Yes, but only in moderation

Unlike the bombing of Ukrainian cities ordered by President Vladimir Putin, economic sanctions don’t cause immediately visible destruction, nor do they inspire as much fear. Nonetheless, the unprecedented economic sanctions will hit Russia extremely painfully.

The freeze of Russia’s central bank assets abroad has already significantly weakened the ruble exchange rate, while restrictions on cross-border payments and financing are eroding confidence in Russian banks.

Trade sanctions that prevent the export of aircraft parts to Russia, for example, and the exodus of multinational corporations will noticeably reduce Russia’s economic growth and significantly increase unemployment. The consequence: the standard of living and health of large sections of the Russian population is likely to fall, and the number of deaths will skyrocket.

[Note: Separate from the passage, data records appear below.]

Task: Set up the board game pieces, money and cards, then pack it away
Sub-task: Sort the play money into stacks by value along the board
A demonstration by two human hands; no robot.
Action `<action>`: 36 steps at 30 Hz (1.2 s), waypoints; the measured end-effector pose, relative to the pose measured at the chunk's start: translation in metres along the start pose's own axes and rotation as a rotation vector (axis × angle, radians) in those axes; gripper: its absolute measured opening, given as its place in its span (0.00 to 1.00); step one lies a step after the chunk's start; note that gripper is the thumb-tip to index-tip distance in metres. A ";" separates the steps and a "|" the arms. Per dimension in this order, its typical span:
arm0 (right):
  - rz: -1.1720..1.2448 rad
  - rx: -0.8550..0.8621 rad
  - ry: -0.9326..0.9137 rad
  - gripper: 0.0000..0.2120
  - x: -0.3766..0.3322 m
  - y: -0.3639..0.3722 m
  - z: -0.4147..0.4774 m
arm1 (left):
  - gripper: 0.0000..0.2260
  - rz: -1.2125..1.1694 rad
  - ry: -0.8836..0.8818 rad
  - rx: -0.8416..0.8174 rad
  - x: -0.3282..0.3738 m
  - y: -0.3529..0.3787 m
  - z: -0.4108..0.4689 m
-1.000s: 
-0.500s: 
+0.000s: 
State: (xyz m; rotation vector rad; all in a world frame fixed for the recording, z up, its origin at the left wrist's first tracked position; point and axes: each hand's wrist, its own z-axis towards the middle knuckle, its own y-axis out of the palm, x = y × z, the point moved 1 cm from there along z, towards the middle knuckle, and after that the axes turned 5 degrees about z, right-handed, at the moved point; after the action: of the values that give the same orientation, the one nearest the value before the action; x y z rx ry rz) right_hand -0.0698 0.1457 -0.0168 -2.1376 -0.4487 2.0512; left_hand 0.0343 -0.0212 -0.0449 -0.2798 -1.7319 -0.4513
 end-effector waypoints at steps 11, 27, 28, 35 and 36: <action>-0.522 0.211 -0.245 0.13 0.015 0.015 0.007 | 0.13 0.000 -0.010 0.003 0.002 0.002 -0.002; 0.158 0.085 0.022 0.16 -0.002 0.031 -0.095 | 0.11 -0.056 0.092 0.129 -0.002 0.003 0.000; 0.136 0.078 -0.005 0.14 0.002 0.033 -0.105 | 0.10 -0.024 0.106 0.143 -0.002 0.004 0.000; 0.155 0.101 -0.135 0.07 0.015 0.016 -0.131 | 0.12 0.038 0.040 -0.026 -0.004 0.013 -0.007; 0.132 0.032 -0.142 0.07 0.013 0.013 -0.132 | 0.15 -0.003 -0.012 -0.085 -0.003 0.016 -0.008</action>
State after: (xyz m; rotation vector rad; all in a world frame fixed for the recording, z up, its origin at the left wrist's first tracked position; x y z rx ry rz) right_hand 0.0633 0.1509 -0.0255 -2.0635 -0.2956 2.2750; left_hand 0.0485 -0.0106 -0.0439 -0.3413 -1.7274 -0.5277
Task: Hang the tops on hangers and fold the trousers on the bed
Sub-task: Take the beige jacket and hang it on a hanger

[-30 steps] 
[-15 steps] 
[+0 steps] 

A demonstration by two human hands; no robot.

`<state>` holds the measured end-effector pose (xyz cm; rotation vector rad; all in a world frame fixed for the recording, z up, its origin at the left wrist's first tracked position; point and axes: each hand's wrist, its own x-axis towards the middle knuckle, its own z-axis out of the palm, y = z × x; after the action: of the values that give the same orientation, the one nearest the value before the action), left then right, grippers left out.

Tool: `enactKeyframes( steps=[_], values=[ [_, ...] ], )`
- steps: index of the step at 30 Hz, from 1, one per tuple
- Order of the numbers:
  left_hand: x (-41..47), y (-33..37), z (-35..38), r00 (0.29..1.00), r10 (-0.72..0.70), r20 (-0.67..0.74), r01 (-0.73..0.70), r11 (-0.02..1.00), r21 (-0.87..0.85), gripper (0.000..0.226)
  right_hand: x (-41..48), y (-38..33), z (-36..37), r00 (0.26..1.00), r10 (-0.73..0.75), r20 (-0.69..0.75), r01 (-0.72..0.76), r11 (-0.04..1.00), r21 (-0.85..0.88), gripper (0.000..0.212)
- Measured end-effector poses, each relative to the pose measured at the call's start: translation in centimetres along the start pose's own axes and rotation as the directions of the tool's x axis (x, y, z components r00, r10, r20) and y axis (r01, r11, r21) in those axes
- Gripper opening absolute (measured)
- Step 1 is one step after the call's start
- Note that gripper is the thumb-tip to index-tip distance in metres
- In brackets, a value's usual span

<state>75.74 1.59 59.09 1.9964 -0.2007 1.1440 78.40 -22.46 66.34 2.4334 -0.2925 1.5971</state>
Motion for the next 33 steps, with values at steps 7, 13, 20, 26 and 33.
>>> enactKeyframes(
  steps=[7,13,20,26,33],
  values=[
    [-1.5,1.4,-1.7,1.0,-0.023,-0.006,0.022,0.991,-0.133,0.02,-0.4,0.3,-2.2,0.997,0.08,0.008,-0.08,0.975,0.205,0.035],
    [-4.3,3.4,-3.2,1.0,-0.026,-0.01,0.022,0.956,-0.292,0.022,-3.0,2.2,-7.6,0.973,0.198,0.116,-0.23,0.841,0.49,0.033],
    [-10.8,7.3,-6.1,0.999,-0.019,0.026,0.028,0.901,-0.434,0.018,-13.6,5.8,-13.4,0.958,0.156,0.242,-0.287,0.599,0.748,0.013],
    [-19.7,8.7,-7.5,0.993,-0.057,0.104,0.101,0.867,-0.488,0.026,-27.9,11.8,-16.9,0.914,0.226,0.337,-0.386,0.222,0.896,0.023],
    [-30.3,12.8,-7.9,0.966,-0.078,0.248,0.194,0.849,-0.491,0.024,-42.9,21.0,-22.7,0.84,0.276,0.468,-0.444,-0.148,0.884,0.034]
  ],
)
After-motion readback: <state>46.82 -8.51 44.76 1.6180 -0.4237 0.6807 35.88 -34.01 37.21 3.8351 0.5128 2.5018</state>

Putin’s attack on Ukraine would hardly have been conceivable without his dictatorship-like rule. Too many large countries are now run by nationalist autocrats – if Putin got away with it, those autocrats should feel invited to join the expansionist tide. Especially since the UN Security Council has long been paralyzed by the veto power of Russia and, to a lesser extent, by China, and can hardly do anything to keep the peace.

The civilized world must respond to barbarism

Against this background, economic weapons, the power of which is increased by global economic networking, are more or less the only way for the civilized world to react to aggression and barbarism. However, the risks posed by these weapons should not be underestimated.

When fully unleashed, economic sanctions can also turn into weapons of mass destruction. They may not destroy buildings or bring down bridges, but they endanger businesses, financial institutions, livelihoods, and even lives.
Like military weapons of mass destruction, they can inflict pain indiscriminately, striking both the guilty and the innocent. If economic sanctions go too far, they even risk reversing the process of globalization. But that would stall the engine of the modern world.

Raghuram Rajan

The author is Professor of Public Finance at the University of Chicago. From 2013 to 2016 he was head of the Indian central bank.

(Photo: Bloomberg, Montage)

Let’s get into the details: First of all, the seemingly bloodless nature of economic weapons and the lack of norms governing them could mean that they are used too often and too extensively.

This is anything but mere speculation. For example, the United States is still sticking to its tough sanctions against Cuba, first imposed by President Dwight D. Eisenhower in 1960, even though there are far worse regimes in the world. And China recently launched an economic revenge campaign against Australia – only because the government in Canberra had called for an independent investigation into the origin of the corona virus.

China and India also fear western punitive measures

Equally worrying is the growing public pressure on companies to stop doing business in certain countries. This can result in sanctions being escalated beyond the original intentions of policymakers. It is not too difficult to imagine that in the future a country could be thrown into an economic war over its government’s position on issues such as abortion or climate change.
Following Western punitive measures against Russia’s central bank, China, India and many other countries fear their own foreign exchange holdings will also be frozen if they “misbehave”. Concerned about severely restricted dollar or euro liquidity, they could stop financing cross-border corporate loans, for example. In addition: In order not to be exposed to the risk of being excluded from the international payment system Swift one day, other countries are likely to increasingly rely on alternative transaction systems – the result would be a fragmentation of global payment transactions.

Private companies, on the other hand, are faced with the question of whether they should still invest in countries that do not share their own political and social values. Ultimately, excessive economic sanctions even threaten a strategic zero-sum game: For example, a state could invite foreign banks into its market with the ulterior motive of one day taking their assets hostage, so to speak.

Conversely, states can impose restrictive rules on where their private banks are allowed to operate at all, in order to arm themselves against the risk of hostage-taking. All of this would be poison for the globalized economy.

We must not create a Balkanized, poorer world

In order not to run the risk of creating an economically balkanized and poorer world, we must take precautions to contain future sanctions regimes: The most important thing would probably be if a single country could no longer impose sanctions of its own accord. In this respect, the current multilateral punitive measures against Russia are by all means exemplary. As many states as possible should agree on a consensus on the cases in which sanctions are appropriate.

The more destructive the economic weapon, the broader the consensus should be. This applies in particular to measures aimed at undermining the opponent’s financial system, as in the case of Russia. In other cases, such sanctions could turn middle-class liberals and reformers into enraged nationalists.

In addition, there should be a graduated regulation of the economic use of weapons. Punitive measures against assets of aggressor country elites should have the highest priority and the lowest consensus requirements. This also includes, in advanced economies, no longer turning a blind eye to foreign wealth “parked” with them that stems from tax evasion, corruption and theft. Again, the confiscation of Russian oligarch luxury yachts provides a good example.

The industrialized countries must not ignore the fact that a Balkanized world economy would harm everyone. Negotiations on “economic arms control” would be a first, forward-looking step in the right direction. After all, peaceful coexistence is always better than war, no matter how it is waged.